### What you will do
What you return should match the material below line for line, except that no image appears in it.
** Opening Stored data block **
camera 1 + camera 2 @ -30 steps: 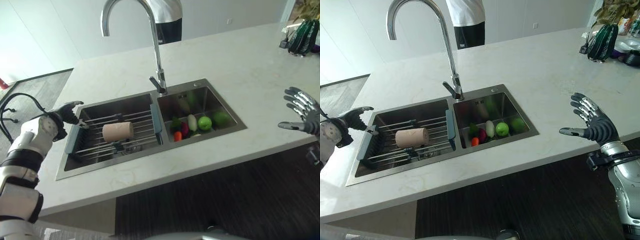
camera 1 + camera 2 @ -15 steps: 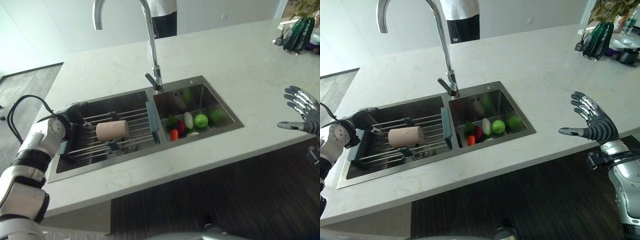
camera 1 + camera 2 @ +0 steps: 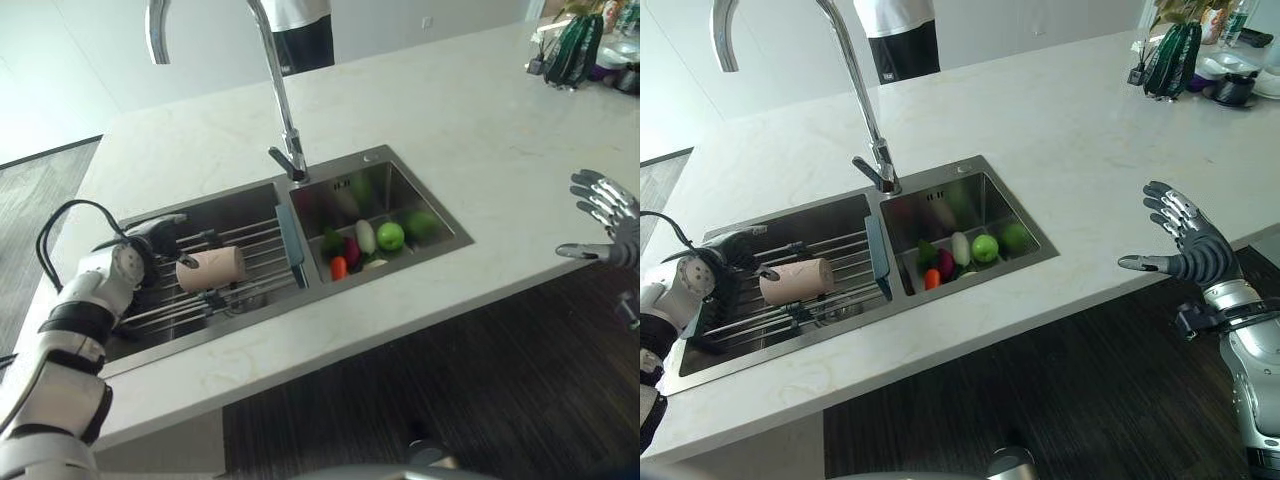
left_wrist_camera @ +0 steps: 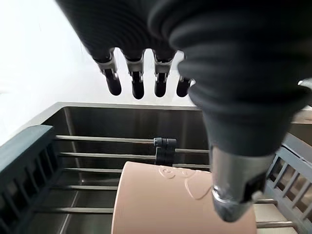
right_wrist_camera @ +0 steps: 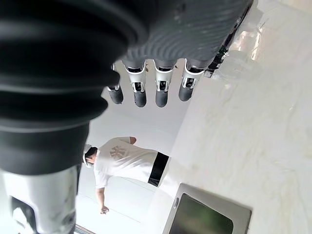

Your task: Place the dishes in the dishwasher.

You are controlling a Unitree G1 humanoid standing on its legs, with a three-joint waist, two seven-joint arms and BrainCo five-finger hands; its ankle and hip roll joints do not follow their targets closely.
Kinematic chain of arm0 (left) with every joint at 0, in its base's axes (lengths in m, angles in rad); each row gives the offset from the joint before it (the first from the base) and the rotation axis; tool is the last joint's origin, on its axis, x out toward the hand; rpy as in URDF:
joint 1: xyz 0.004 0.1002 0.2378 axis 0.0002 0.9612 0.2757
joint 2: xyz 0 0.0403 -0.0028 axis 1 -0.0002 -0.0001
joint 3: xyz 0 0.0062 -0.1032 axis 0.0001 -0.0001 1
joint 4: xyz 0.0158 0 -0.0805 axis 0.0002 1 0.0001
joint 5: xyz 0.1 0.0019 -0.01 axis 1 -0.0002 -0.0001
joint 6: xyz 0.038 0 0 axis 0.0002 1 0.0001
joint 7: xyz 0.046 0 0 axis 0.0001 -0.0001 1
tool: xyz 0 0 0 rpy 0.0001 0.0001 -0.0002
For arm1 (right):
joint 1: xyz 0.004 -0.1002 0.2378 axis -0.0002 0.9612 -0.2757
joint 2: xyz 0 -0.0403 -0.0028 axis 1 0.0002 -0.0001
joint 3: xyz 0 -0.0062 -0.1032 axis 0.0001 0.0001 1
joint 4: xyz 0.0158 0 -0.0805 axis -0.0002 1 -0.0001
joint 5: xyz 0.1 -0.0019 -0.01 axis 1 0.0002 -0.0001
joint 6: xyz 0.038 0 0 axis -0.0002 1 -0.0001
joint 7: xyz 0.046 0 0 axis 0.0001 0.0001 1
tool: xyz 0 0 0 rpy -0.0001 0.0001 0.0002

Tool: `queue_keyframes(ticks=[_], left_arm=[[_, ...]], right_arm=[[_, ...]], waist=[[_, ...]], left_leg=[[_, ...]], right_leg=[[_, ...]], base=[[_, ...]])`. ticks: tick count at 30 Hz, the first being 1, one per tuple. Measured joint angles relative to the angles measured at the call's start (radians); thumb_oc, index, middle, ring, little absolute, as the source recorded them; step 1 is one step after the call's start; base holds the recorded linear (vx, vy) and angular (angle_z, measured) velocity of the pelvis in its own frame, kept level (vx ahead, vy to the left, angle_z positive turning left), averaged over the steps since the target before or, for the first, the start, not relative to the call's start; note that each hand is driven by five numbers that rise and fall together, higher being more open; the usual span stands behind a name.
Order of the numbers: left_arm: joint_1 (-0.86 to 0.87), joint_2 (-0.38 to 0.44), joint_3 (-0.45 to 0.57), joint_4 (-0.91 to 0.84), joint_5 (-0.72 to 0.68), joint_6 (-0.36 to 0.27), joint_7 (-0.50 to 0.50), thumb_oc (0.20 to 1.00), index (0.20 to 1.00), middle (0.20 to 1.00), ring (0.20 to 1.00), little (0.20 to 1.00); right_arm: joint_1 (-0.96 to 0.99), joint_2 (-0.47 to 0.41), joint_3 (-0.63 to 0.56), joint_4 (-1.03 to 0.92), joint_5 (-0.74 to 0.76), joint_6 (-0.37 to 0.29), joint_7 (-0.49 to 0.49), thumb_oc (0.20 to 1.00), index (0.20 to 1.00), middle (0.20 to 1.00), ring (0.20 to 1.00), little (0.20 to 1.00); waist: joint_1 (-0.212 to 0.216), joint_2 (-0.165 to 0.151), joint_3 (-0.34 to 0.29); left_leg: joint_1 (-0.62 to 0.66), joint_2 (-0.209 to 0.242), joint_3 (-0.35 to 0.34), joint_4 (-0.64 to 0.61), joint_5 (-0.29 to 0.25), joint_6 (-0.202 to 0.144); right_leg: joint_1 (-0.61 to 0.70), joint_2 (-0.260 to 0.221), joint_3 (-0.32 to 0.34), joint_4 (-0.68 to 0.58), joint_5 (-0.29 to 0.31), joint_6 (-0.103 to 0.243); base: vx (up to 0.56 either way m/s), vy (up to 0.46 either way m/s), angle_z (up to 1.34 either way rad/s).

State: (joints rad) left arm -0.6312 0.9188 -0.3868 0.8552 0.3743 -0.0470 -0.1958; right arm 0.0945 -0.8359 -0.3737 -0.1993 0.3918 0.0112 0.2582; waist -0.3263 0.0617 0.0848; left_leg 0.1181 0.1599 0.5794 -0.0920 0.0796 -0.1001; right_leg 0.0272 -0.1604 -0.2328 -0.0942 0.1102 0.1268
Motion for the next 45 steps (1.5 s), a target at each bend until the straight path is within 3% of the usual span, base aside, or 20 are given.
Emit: queue_keyframes(ticks=[6, 22, 45], left_arm=[[0.029, -0.044, 0.0, 0.028, 0.0, 0.001, 0.01, 1.0, 1.0, 1.0, 1.0, 1.0], [0.053, -0.07, 0.0, 0.108, -0.001, 0.012, 0.036, 1.0, 1.0, 1.0, 1.0, 1.0], [0.053, -0.07, 0.003, 0.146, -0.002, 0.027, 0.069, 1.0, 1.0, 1.0, 1.0, 1.0]], right_arm=[[0.0, -0.015, -0.003, -0.006, -0.001, 0.0, 0.008, 1.0, 1.0, 1.0, 1.0, 1.0], [0.002, -0.06, -0.035, -0.007, -0.02, 0.001, 0.005, 1.0, 1.0, 1.0, 1.0, 1.0], [0.003, -0.078, -0.073, -0.008, -0.039, 0.001, -0.016, 1.0, 1.0, 1.0, 1.0, 1.0]], waist=[[-0.017, 0.002, 0.001], [-0.027, 0.008, 0.01], [-0.037, 0.009, 0.066]], left_leg=[[0.005, 0.001, 0.008, 0.0, -0.002, -0.001], [0.003, 0.001, 0.032, 0.0, -0.004, -0.003], [-0.003, 0.001, 0.038, 0.0, -0.005, -0.005]], right_leg=[[-0.001, 0.001, 0.007, 0.0, -0.001, 0.002], [-0.018, 0.004, 0.031, 0.0, 0.001, 0.004], [-0.033, 0.005, 0.048, 0.004, 0.011, -0.004]], base=[[0.01, -0.002, -0.03], [0.0, 0.003, -0.03], [0.0, 0.002, -0.01]])
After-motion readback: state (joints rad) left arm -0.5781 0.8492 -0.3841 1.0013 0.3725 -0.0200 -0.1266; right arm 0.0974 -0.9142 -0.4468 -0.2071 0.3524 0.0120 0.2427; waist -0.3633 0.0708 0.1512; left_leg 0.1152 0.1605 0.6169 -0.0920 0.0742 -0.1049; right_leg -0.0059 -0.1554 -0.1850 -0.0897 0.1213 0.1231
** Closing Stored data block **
### The completed task
camera 1 + camera 2 @ -30 steps: 
camera 1 + camera 2 @ -15 steps: 
camera 1 + camera 2 @ +0 steps: 
left_wrist_camera @ +0 steps: 
right_wrist_camera @ +0 steps: 

Your task: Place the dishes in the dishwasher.

You are controlling a Unitree G1 humanoid standing on its legs, with a three-joint waist, two seven-joint arms and BrainCo five-finger hands; its ankle and hip roll joints do not follow their targets closely.
Kinematic chain of arm0 (left) with every joint at 0, in its base's axes (lengths in m, angles in rad); each row gives the offset from the joint before it (the first from the base) and the rotation axis; tool is the last joint's origin, on its axis, x out toward the hand; rpy as in URDF:
joint 1: xyz 0.004 0.1002 0.2378 axis 0.0002 0.9612 0.2757
joint 2: xyz 0 0.0403 -0.0028 axis 1 -0.0002 -0.0001
joint 3: xyz 0 0.0062 -0.1032 axis 0.0001 -0.0001 1
joint 4: xyz 0.0158 0 -0.0805 axis 0.0002 1 0.0001
joint 5: xyz 0.1 0.0019 -0.01 axis 1 -0.0002 -0.0001
joint 6: xyz 0.038 0 0 axis 0.0002 1 0.0001
joint 7: xyz 0.046 0 0 axis 0.0001 -0.0001 1
tool: xyz 0 0 0 rpy 0.0001 0.0001 -0.0002
For arm1 (right):
joint 1: xyz 0.004 -0.1002 0.2378 axis -0.0002 0.9612 -0.2757
joint 2: xyz 0 -0.0403 -0.0028 axis 1 0.0002 -0.0001
joint 3: xyz 0 -0.0062 -0.1032 axis 0.0001 0.0001 1
joint 4: xyz 0.0158 0 -0.0805 axis -0.0002 1 -0.0001
joint 5: xyz 0.1 -0.0019 -0.01 axis 1 0.0002 -0.0001
joint 6: xyz 0.038 0 0 axis -0.0002 1 -0.0001
joint 7: xyz 0.046 0 0 axis 0.0001 0.0001 1
tool: xyz 0 0 0 rpy -0.0001 0.0001 0.0002

Tool: `queue_keyframes(ticks=[_], left_arm=[[_, ...]], right_arm=[[_, ...]], waist=[[_, ...]], left_leg=[[_, ...]], right_leg=[[_, ...]], base=[[_, ...]])`. ticks: tick count at 30 Hz, the first being 1, one per tuple. Measured joint angles relative to the angles measured at the call's start (radians); thumb_oc, index, middle, ring, little absolute, as the source recorded them; step 1 is one step after the call's start; base holds the recorded linear (vx, vy) and angular (angle_z, measured) velocity of the pelvis in its own frame, kept level (vx ahead, vy to the left, angle_z positive turning left), averaged over the steps since the target before or, for the first, the start, not relative to the call's start; note that each hand is driven by five numbers that rise and fall together, higher being more open; the usual span stands behind a name.
Order of the numbers: left_arm: joint_1 (-0.86 to 0.87), joint_2 (-0.38 to 0.44), joint_3 (-0.45 to 0.57), joint_4 (-0.91 to 0.84), joint_5 (-0.72 to 0.68), joint_6 (-0.36 to 0.27), joint_7 (-0.50 to 0.50), thumb_oc (0.20 to 1.00), index (0.20 to 1.00), middle (0.20 to 1.00), ring (0.20 to 1.00), little (0.20 to 1.00); right_arm: joint_1 (-0.96 to 0.99), joint_2 (-0.47 to 0.41), joint_3 (-0.63 to 0.56), joint_4 (-1.03 to 0.92), joint_5 (-0.74 to 0.76), joint_6 (-0.37 to 0.29), joint_7 (-0.49 to 0.49), thumb_oc (0.20 to 1.00), index (0.20 to 1.00), middle (0.20 to 1.00), ring (0.20 to 1.00), little (0.20 to 1.00); waist: joint_1 (-0.212 to 0.216), joint_2 (-0.165 to 0.151), joint_3 (-0.34 to 0.29); left_leg: joint_1 (-0.62 to 0.66), joint_2 (-0.209 to 0.242), joint_3 (-0.35 to 0.34), joint_4 (-0.64 to 0.61), joint_5 (-0.29 to 0.25), joint_6 (-0.202 to 0.144); right_leg: joint_1 (-0.61 to 0.70), joint_2 (-0.260 to 0.221), joint_3 (-0.32 to 0.34), joint_4 (-0.68 to 0.58), joint_5 (-0.29 to 0.31), joint_6 (-0.103 to 0.243); base: vx (up to 0.56 either way m/s), vy (up to 0.46 either way m/s), angle_z (up to 1.34 either way rad/s).

State: (joints rad) left arm -0.6312 0.9188 -0.3868 0.8552 0.3743 -0.0470 -0.1958; right arm 0.0945 -0.8359 -0.3737 -0.1993 0.3918 0.0112 0.2582; waist -0.3263 0.0617 0.0848; left_leg 0.1181 0.1599 0.5794 -0.0920 0.0796 -0.1001; right_leg 0.0272 -0.1604 -0.2328 -0.0942 0.1102 0.1268
Motion for the next 45 steps (1.5 s), a target at each bend until the straight path is within 3% of the usual span, base aside, or 20 are given.
Emit: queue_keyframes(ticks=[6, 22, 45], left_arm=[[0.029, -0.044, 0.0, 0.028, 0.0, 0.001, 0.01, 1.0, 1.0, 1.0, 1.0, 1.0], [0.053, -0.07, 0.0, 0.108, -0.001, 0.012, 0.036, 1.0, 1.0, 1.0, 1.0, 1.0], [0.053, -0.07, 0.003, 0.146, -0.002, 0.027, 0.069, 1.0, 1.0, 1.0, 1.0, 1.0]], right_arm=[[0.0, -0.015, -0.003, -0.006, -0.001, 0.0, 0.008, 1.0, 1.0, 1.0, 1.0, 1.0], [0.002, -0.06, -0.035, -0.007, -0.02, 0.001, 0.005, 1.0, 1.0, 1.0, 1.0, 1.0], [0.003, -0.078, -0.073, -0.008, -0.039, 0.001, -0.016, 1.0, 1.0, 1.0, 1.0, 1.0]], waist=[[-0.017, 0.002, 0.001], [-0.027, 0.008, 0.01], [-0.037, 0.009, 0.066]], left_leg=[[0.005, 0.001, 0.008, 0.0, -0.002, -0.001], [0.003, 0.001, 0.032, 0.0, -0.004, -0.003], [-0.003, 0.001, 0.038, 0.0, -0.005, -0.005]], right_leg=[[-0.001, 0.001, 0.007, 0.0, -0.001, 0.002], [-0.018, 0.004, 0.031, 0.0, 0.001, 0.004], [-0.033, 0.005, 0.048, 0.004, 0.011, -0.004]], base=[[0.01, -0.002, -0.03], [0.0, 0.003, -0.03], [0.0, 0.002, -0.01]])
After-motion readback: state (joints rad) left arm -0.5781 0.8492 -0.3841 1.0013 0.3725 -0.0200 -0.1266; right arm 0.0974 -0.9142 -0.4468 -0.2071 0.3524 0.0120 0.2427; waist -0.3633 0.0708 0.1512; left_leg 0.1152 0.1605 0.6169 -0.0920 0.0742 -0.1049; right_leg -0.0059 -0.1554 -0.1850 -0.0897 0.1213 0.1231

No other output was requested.